The three groups have different levels of specialist knowledge and different amounts of time. Failure to satisfy any of the groups can kill your chances of a grant but, surprisingly, the least knowledgeable readers who spend the least time reading your application are the ones most likely to push it across the threshold for funding – in either direction.
Referees are the most knowledgeable readers because they are selected from the international research community for their knowledge of your research topic, so there is a pretty good chance that they will understand your proposed research project. Referees are also likely to have enough time to read your application carefully because each of them has only one grant to read.
Unfortunately, the referees’ input to the funding decision is indirect, precisely because they only read one application. The referee writes a report and recommends a score. Low referees’ scores will likely sink an application, but high scores are no guarantee of success.
The next step in the funding decision is taken by a grants committee, who produce a ranked list of the applications in a batch of about 100. The committee assigns a score to each application, and then compares the applications that have similar or identical scores. The final step in the decision is to distribute the available funding to the highest ranked applications. Typically there is enough money to fund about 20% of the applications.
The grants committee considers the referees’ reports as they evaluate each application. However, they also compare the application with other applications, which the referee has not seen, and consider it in the context of the committee’s aims, which may not be known to the referee. Although all the members of the committee can read your application, it is likely that only two or three of them, the ‘presenting members’, will spend much time on it.
The presenting members are second to referees, in terms both of their knowledge of your subject and their reading time. They will probably have been selected to present your application because their interests are relatively close to your research area. However, the committee will only have about twenty members to cover a huge subject area, so the presenting members may not understand the finer points of your project. They will spend as much time as they can reading your application because their job is to explain it to the rest of the committee and to recommend a score. However, your application will be probably be one of a batch of about ten that they have to present, so it will be unlikely that they can spend more than an hour or two reading it.
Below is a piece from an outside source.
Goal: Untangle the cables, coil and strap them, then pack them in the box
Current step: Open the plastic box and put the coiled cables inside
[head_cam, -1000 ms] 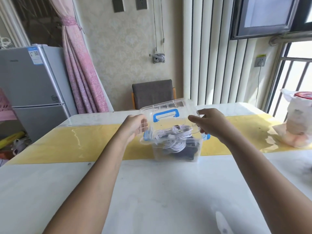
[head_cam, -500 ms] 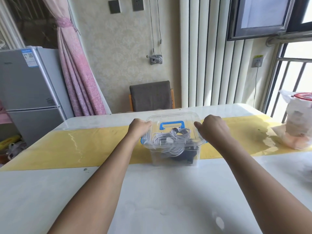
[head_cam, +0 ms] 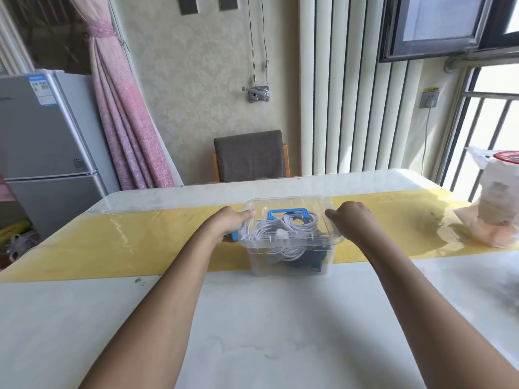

The presenting member’s role in the decision is to explain your application to the rest of the committee and recommend a score. It is important to be aware that even if the presenting member thinks your application looks brilliant, their recommendation is likely to be pretty conservative. They have to leave themselves room for manoeuvre because of their relative lack of expertise and because they do not have time to analyse every last detail. So it is very common that a presenting member lavishes the highest praise on an application, and then recommends a score that is only just above the likely cut-off for funding. Then if other members of the committee notice faults in the application, the score can easily be reduced, and if the other members of the committee are impressed by the application, the score can be increased.
The Rest of the Committee
The rest of the committee have a very important role in the decision. Their input can push a borderline score up to a safe score, or put it completely out of contention.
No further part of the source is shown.